通りすがりに、柄の悪そうな男たちの会話が聞こえてくる。
「また外れたって?」
「ああ。アイツ、とんだ詐欺師だよ。アイツの言うとおり丁に賭けたのにさあー。大損だ」
「ははっ。賭博に占いなんて通じねエンだよ。所詮、あんなもんに未来のさいころの面が分かるわけがねえ」
「くそっ」
(たとえ未来が視えるとしても、あんな風に悪用されてしまうのなら……)
賭け事や、悪事、その他もろもろの犯罪に『未来記録士の予報』を悪用する者が現れたら。依頼者が、犯罪行為に手を染めようとしたら。
(お父さん……)
――紀一は『迷える人達の灯台になれ』と、凛によく言っていた。そして、自分は国の未来をよき方向に導くたびに、都へ出立するのだと。
(未来記録士ってなんだろう……)
未来を記録する力を持って生まれたのは花加一族と、今も存続しているか定かではない、青藍に移り住んだ「一文字」家の一族。

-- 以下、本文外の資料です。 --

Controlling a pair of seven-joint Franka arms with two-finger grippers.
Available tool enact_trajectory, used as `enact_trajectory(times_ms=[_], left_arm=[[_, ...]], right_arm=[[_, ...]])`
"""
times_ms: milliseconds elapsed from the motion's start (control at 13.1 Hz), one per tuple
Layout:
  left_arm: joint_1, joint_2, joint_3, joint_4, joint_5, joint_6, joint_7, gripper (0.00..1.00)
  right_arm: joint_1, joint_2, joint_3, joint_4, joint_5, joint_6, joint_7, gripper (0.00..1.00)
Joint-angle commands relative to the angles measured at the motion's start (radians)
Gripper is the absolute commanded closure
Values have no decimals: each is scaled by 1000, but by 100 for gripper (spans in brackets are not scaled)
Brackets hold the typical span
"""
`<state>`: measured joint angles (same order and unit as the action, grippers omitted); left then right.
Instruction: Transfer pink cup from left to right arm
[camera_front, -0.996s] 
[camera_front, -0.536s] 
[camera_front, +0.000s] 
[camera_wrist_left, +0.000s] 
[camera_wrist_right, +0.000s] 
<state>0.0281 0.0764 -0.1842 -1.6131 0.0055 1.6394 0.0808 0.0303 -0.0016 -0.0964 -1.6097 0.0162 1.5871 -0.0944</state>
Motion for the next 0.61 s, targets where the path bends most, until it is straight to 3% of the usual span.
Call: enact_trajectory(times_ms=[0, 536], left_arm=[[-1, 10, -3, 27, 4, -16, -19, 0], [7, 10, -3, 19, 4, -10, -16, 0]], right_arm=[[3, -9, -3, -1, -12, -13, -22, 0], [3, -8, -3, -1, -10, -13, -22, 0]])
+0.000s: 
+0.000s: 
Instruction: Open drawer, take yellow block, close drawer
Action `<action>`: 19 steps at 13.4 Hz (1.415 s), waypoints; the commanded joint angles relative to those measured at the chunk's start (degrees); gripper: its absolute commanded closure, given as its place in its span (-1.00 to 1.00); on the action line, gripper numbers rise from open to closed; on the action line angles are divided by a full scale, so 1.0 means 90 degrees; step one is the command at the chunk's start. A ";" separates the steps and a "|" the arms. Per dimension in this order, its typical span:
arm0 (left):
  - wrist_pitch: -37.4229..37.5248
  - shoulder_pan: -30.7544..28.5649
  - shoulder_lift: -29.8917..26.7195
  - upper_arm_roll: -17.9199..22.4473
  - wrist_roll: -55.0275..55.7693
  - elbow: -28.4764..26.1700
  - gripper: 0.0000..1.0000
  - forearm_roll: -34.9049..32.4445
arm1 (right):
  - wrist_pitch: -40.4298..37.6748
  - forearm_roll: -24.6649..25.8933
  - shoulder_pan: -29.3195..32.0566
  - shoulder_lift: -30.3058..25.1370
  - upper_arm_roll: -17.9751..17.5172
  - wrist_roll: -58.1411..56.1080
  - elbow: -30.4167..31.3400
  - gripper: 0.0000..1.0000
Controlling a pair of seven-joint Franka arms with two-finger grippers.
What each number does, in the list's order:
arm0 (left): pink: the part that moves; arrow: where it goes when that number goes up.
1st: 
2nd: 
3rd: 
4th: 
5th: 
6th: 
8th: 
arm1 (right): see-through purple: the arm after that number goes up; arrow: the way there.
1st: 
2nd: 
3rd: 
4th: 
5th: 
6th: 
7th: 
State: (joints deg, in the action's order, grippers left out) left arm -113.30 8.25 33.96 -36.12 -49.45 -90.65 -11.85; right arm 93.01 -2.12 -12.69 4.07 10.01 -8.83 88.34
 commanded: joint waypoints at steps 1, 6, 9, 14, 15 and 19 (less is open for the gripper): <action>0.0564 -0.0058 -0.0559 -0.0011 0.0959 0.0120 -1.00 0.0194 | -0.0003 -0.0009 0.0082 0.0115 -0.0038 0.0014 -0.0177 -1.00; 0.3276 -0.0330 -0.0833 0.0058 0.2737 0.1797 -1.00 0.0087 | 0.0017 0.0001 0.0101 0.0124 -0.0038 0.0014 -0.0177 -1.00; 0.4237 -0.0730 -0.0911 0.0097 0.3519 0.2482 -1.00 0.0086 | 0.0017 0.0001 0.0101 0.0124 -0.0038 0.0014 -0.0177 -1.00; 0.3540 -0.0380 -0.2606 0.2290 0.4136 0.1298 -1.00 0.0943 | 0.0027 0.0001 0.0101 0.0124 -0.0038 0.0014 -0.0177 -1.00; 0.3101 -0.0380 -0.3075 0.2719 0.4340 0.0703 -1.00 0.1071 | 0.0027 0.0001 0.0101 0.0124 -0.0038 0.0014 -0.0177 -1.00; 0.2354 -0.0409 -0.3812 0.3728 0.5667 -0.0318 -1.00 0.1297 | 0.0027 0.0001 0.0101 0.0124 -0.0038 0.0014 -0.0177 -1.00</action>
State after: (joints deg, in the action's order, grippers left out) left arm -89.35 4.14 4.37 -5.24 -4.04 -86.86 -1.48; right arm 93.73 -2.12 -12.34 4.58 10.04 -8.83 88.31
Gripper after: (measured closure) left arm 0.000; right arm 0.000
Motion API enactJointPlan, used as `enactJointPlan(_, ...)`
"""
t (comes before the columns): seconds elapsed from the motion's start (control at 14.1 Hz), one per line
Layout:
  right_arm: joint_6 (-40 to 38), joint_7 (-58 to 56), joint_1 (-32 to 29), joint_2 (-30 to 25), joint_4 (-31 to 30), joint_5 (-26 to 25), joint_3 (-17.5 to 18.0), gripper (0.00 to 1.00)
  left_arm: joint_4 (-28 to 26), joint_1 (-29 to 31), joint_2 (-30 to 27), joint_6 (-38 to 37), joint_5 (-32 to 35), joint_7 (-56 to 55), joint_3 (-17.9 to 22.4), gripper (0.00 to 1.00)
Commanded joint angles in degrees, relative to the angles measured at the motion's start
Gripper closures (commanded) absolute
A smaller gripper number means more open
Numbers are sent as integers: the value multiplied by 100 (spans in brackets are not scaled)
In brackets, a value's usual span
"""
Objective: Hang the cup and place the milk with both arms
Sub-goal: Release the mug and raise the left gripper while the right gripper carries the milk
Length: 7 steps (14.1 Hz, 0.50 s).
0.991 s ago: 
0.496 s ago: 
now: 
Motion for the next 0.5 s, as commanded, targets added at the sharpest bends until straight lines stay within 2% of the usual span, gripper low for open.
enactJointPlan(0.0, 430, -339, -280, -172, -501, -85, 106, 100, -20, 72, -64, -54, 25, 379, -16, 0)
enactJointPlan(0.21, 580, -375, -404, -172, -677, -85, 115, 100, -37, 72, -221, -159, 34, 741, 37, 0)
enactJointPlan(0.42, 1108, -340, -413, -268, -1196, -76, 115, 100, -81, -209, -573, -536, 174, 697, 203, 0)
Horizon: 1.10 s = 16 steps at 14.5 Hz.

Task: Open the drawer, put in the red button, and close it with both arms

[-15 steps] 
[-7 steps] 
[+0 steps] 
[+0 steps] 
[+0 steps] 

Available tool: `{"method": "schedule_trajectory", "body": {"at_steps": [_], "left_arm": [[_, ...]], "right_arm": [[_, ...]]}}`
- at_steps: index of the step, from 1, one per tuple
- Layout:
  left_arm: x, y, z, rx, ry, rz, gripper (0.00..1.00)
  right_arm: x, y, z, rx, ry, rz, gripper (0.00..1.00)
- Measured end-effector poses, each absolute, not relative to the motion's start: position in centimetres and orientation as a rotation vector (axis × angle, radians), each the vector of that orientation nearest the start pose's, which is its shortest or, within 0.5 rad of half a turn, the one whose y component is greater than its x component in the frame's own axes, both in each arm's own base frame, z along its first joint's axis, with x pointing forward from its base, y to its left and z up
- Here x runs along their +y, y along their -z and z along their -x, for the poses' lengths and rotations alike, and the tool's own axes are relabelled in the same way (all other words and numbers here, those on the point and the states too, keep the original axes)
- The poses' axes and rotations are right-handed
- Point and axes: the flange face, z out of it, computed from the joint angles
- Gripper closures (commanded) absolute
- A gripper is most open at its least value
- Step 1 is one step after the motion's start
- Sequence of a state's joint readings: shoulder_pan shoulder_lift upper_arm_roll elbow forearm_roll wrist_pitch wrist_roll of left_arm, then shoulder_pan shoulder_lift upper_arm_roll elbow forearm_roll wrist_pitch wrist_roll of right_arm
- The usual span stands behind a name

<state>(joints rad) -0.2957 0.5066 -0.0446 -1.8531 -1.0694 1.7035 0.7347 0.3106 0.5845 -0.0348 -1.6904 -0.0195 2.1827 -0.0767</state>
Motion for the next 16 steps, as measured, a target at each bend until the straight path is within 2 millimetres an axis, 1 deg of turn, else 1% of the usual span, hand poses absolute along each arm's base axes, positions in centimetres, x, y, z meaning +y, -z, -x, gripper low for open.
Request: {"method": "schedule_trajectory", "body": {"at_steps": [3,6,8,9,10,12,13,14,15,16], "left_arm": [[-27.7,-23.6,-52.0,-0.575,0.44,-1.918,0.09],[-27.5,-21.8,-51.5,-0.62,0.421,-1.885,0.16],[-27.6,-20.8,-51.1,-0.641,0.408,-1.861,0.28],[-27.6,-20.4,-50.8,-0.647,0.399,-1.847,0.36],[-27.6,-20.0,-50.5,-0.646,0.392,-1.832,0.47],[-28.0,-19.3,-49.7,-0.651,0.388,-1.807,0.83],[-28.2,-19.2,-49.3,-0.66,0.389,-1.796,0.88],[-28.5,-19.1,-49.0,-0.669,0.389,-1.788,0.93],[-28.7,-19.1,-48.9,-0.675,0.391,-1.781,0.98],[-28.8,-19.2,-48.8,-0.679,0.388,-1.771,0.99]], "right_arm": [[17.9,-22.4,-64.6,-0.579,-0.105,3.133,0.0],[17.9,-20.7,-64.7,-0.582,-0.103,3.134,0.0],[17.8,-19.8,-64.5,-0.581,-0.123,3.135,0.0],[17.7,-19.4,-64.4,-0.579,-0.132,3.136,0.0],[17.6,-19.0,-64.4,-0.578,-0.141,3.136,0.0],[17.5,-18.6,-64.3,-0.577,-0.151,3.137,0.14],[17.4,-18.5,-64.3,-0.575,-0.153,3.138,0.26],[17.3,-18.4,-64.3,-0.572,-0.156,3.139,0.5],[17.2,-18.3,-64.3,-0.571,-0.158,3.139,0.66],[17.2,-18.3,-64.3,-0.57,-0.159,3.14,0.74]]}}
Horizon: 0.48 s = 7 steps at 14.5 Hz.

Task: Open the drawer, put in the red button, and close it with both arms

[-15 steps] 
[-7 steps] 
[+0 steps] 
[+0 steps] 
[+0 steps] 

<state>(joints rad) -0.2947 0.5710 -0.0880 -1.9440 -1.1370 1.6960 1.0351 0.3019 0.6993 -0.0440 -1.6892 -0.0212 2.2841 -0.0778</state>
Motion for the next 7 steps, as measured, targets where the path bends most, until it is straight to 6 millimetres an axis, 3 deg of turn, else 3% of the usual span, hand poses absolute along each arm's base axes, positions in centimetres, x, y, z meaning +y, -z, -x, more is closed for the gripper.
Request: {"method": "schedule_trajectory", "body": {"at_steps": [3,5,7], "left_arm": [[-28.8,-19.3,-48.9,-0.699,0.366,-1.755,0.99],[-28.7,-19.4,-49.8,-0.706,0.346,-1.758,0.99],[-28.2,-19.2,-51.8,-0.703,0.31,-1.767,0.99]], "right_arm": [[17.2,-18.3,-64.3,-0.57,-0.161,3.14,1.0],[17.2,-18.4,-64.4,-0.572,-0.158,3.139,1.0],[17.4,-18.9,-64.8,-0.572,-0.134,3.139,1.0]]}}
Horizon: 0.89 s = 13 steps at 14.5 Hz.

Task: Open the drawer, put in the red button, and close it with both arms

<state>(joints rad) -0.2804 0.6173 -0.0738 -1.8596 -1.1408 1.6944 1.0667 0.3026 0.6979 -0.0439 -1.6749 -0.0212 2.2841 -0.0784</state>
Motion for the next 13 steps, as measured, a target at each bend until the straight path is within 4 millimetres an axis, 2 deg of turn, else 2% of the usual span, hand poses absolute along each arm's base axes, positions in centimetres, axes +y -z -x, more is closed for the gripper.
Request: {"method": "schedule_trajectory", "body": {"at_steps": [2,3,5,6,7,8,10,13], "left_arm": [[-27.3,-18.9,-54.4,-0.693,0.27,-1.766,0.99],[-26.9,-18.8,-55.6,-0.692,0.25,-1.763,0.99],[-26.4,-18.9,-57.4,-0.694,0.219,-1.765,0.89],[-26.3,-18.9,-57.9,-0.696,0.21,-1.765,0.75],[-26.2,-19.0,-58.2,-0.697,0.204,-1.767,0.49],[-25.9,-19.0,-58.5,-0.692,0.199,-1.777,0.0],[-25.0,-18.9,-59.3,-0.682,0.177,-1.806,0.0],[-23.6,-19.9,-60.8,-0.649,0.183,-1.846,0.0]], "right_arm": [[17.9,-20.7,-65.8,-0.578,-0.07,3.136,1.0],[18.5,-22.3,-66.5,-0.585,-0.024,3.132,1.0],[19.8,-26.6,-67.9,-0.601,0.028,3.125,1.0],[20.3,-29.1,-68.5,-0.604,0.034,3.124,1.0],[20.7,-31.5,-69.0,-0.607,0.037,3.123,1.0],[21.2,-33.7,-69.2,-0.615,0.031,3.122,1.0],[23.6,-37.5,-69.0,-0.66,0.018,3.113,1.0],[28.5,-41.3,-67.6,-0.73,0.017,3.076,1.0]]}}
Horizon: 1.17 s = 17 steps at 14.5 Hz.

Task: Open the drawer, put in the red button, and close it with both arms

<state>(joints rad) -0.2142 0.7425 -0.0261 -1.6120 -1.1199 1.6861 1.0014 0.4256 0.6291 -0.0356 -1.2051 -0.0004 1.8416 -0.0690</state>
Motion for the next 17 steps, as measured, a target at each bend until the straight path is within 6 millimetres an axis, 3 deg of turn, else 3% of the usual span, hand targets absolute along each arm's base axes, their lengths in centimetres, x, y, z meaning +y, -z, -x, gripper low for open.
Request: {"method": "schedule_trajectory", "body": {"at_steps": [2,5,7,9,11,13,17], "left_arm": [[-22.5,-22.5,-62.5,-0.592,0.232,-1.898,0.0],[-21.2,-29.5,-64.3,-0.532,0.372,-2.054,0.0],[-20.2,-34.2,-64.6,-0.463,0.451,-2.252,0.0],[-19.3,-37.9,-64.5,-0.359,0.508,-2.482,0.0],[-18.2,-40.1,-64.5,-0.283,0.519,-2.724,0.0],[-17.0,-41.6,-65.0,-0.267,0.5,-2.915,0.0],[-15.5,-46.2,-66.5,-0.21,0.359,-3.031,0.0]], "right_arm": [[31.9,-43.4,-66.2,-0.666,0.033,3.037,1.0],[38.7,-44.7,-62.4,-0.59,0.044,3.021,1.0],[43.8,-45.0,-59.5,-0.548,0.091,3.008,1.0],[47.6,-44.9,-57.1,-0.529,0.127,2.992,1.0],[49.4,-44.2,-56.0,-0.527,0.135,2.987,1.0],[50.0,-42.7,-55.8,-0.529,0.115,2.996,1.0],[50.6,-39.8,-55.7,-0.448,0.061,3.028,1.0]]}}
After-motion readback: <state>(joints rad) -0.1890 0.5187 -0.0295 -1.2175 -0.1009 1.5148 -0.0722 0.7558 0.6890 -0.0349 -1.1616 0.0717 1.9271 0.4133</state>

紀一が凛に語った情報は、ただそれだけだ。
凛は、父の言葉だけを頼りに能力を使うことが子どもの頃からの夢で目標だったが、果たしてそれが本当に世や人のために役立つものかと問われると、答えが出せないままだった。
「凛さん」
「へ?」
 思考の迷子になりつつあった凛を、真剣が呼ぶ。手のひらを力強く握られ前へ引っ張り出されたかと思うと、次の瞬間、真剣に顔を覗き込まれていた。
「ち、近いです!」
真剣に間近で見つめられた凛は、器用に首だけをカメの様にひっこめる形で(後ずさりならぬ)顔ずさりをした。
「おんし、器用じゃのー」
真剣のさらりとした横わけの前髪が風にそよぎ、悪戯な瞳が柔らかく細められる。
くすりと微笑む訳でもなく、声を上げて笑うようでもないのに――これはきっと、真剣が心から楽しんでいるときの表情だと、凛はなんとなく察した。
「ええ子じゃ。逢引の最後に、ちっくと来て欲しい場所があるぜよ」
「……」
真剣は、凛の頭に気安く手を置くと、凛の前髪を梳いた。
「こっちちや」
額に触れた真剣の指の感触や壊れ物に触れる様な仕草に、懐かしさを感じると同時、凛は羞恥から鼓動を早めていた。
動揺する自分を真剣に気付かれたくなくて顔を下に向けた凛は、足元だけ見つめながら、静かに後ろをついて行くしかできなかった。